• [Task to carry out]: Filter the listing below down to the lines containing the word "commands".

• [Input data]:
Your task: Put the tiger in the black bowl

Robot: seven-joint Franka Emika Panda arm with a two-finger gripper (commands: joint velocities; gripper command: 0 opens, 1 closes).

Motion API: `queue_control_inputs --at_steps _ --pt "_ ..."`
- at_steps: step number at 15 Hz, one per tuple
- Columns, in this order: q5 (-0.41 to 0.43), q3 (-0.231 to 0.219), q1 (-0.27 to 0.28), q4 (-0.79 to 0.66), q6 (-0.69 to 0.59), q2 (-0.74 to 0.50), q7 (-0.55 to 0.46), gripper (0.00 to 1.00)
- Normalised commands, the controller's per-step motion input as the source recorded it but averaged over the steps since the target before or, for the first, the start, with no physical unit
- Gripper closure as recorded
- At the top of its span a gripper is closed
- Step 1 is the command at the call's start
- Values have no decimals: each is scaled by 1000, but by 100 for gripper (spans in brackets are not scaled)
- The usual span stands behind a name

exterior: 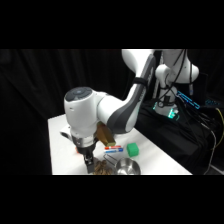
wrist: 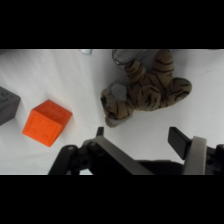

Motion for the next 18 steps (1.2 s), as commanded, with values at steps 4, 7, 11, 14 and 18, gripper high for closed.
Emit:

• [Output of the exercise]:
Robot: seven-joint Franka Emika Panda arm with a two-finger gripper (commands: joint velocities; gripper command: 0 opens, 1 closes).
- Normalised commands, the controller's per-step motion input as the source recorded it but averaged over the steps since the target before or, for the first, the start, with no physical unit

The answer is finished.